As burgeoning Las Vegas continues to grow, federal and local officials are talking about the potential impact of urban sprawl on protected land and wildlife in the path of development, particularly in the northwest valley.
Richard Birger, Range Manager for the U.S. Department of the Interior's Fish and Wildlife Services, told the Las Vegas City Council Wednesday that "a dialogue that has been opened with city staff will enable the agencies to better work together."
The federal government's sweeping public lands act, passed and signed this fall, opened many areas for development, and that's a concern especially as future housing developments abut federally protected wildlife land, Birger said.
The new law opened large chunks of Southern Nevada to development while conserving hundreds of thousands of acres as wild lands.
Southern Nevada already has four federally protected wildlife areas, including the Desert National Wildlife Range, which has 1.6 million acres -- the largest in the 99-year-old National Wildlife Refuge System outside of Alaska.
Covering northwest Las Vegas and parts of Clark and Lincoln counties, the Desert National Wildlife Range can hold two Rhode Islands plus six Washington, D.C.s, yet "it is one of the best-kept secrets in Southern Nevada," Birger told the council.
During his report, Birger said his agency is in the midst of a two- to three-year comprehensive conservation planning process. He urged city officials to also carefully plan as the city stretches to meet the federally protected range lands.
Outside council chambers, Birger said that he does not expect the federal government and the city to see eye to eye on every issue, but he believes a healthy relationship now will get both sides through future bumps in the road.
"There are issues we will agree on and there are issues we will agree to disagree on," he said. "But we want to work closely with the city, county and developers for the best solution for coexistence.
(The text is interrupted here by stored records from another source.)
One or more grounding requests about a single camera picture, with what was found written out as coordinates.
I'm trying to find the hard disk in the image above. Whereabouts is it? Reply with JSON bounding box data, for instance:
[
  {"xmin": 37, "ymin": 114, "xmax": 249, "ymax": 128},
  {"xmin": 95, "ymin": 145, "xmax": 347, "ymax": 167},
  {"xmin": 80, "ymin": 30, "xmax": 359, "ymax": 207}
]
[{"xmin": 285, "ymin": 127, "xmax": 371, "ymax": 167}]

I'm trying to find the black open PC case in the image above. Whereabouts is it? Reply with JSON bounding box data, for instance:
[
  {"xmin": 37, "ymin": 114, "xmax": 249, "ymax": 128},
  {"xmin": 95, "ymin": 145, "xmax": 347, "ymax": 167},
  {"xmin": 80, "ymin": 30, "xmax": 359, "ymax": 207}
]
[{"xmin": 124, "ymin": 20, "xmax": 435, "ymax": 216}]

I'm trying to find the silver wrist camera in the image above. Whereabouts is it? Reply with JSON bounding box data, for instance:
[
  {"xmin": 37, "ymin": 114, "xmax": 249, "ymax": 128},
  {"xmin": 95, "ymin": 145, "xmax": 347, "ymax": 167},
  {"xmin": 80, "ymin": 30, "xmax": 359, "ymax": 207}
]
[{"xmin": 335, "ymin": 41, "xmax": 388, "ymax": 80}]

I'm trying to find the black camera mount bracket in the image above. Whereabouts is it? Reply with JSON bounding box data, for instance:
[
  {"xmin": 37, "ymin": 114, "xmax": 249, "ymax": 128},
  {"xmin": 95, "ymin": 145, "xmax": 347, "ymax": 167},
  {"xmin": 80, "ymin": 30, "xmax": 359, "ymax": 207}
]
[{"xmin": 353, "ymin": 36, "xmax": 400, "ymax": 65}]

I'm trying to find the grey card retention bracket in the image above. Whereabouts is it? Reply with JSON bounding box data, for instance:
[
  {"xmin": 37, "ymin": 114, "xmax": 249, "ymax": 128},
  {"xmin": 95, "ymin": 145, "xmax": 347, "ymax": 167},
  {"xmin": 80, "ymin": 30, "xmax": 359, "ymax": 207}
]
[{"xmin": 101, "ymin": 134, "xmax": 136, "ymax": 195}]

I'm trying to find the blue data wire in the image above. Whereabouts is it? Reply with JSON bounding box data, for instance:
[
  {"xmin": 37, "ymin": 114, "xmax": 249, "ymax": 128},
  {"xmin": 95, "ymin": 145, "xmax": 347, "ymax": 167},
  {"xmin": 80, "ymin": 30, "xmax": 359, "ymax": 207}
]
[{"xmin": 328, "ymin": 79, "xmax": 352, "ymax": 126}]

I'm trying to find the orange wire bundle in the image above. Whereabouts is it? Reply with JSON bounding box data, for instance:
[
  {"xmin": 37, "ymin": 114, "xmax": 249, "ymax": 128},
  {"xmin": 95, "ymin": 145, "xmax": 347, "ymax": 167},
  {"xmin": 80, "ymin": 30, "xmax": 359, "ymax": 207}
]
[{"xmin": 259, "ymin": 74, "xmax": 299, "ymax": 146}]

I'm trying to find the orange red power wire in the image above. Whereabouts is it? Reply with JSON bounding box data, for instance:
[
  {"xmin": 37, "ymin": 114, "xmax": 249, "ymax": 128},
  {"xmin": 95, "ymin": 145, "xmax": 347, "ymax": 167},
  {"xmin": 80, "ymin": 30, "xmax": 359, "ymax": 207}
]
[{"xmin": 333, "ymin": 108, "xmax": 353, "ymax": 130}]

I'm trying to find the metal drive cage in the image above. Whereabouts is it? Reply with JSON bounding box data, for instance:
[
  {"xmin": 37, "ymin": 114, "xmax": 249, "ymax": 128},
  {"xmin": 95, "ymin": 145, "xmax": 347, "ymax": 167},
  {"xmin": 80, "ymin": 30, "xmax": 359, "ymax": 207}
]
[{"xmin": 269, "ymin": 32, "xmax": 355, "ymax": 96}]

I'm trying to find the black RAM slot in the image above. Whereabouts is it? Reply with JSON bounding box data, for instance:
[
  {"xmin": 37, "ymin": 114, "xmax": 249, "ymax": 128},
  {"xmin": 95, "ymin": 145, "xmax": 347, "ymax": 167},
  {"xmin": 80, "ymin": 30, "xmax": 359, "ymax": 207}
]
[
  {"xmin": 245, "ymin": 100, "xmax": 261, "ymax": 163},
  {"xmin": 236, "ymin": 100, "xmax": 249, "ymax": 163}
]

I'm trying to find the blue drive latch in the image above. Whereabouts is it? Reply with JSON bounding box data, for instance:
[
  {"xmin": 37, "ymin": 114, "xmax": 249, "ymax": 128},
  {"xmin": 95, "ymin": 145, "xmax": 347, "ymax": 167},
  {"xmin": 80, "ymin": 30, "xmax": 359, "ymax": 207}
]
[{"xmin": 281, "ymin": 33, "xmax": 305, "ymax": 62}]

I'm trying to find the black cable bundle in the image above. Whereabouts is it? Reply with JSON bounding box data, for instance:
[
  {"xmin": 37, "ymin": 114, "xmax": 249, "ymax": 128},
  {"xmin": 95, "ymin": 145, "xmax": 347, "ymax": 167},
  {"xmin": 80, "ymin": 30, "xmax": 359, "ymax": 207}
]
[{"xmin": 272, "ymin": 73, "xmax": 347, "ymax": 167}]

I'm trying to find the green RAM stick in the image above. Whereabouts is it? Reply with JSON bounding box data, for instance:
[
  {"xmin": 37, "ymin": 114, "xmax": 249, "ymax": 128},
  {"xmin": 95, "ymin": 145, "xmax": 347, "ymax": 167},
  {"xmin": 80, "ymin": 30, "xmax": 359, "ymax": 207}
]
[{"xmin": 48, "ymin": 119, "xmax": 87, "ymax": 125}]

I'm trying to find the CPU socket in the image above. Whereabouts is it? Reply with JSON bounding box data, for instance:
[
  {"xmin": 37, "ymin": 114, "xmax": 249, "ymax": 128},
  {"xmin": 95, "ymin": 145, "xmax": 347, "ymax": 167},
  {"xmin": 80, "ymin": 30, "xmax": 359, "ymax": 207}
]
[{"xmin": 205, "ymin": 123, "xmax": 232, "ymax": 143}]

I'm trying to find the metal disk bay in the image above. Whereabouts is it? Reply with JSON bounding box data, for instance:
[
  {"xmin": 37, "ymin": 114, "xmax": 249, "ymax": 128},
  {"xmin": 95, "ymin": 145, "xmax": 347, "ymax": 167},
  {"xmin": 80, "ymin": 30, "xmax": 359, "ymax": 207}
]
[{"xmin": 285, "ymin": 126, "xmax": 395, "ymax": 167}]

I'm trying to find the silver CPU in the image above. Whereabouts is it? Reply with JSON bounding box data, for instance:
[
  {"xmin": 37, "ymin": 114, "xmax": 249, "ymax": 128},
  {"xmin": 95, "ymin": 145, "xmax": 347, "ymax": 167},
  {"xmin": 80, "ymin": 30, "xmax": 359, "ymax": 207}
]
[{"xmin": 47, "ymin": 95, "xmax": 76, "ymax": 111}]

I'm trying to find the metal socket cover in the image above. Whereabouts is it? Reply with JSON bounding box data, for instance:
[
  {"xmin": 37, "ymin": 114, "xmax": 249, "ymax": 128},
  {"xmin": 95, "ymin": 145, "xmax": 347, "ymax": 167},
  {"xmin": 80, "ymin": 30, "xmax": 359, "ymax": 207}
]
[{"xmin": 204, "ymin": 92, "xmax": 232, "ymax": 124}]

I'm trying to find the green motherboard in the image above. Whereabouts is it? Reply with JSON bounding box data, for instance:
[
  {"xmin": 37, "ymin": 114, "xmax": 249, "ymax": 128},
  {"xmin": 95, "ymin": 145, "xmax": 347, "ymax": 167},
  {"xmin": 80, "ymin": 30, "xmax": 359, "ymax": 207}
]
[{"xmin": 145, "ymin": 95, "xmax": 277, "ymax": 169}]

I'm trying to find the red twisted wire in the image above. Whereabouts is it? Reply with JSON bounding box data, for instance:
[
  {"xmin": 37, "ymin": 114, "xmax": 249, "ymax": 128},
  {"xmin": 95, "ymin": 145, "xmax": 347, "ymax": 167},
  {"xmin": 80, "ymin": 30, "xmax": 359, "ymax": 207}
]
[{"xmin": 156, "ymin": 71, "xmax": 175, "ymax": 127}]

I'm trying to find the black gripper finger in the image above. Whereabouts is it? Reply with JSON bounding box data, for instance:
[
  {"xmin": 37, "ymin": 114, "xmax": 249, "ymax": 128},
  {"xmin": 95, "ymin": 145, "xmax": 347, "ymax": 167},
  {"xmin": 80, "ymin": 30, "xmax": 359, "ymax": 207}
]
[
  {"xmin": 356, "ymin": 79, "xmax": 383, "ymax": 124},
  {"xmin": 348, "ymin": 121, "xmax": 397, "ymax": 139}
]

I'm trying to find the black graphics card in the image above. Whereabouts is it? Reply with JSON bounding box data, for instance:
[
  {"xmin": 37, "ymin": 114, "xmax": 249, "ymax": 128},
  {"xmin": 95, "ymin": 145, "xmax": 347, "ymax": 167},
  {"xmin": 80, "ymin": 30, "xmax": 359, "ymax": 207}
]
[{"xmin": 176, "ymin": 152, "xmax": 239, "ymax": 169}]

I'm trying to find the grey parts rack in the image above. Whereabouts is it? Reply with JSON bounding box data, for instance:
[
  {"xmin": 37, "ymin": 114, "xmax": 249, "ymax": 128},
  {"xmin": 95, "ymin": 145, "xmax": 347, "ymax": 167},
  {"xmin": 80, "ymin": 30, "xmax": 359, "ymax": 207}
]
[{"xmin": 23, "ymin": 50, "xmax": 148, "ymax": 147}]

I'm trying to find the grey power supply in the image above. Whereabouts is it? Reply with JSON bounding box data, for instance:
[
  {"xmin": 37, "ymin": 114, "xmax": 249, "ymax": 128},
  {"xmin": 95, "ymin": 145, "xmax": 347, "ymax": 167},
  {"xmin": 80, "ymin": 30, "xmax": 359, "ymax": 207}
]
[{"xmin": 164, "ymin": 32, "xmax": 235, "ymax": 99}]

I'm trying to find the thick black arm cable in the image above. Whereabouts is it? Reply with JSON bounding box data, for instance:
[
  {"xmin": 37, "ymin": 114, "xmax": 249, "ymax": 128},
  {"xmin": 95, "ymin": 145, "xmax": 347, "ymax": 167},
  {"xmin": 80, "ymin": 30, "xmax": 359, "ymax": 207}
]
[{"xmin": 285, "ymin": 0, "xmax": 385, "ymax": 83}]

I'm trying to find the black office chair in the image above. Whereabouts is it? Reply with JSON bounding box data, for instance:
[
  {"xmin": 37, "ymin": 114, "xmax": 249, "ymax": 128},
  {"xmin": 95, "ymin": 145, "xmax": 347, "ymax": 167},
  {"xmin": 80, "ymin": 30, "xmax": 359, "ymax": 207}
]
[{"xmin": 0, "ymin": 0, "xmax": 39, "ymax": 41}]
We want to reach workable solutions."
The public lands act significantly changed federal land designations in the nation's fastest-growing region as a way of reaching accord between preservationists and developers.
The lands act designated 444,000 acres in Clark County as wilderness land, expanding the Desert National Wildlife Range by nearly 26,500 acres and creating the nearly 48,500-acre Sloan Canyon National Conservation Area south of Henderson.
However, 233,000 acres of federal land now can be developed, including nearly 1,000 acres of federal land in southwest Clark County that Howard Hughes Corp. obtained by giving up more than 1,000 acres of mountain land to the Red Rock National Conservation Area.
The act also gave more than 1,200 acres near Red Rock Canyon to Clark County for hiking trails and a nature park, more than 100 acres west of McCarran International Airport for a UNLV research park and more than 500 acres northwest of U.S. 93 for the new Nevada State College in Henderson.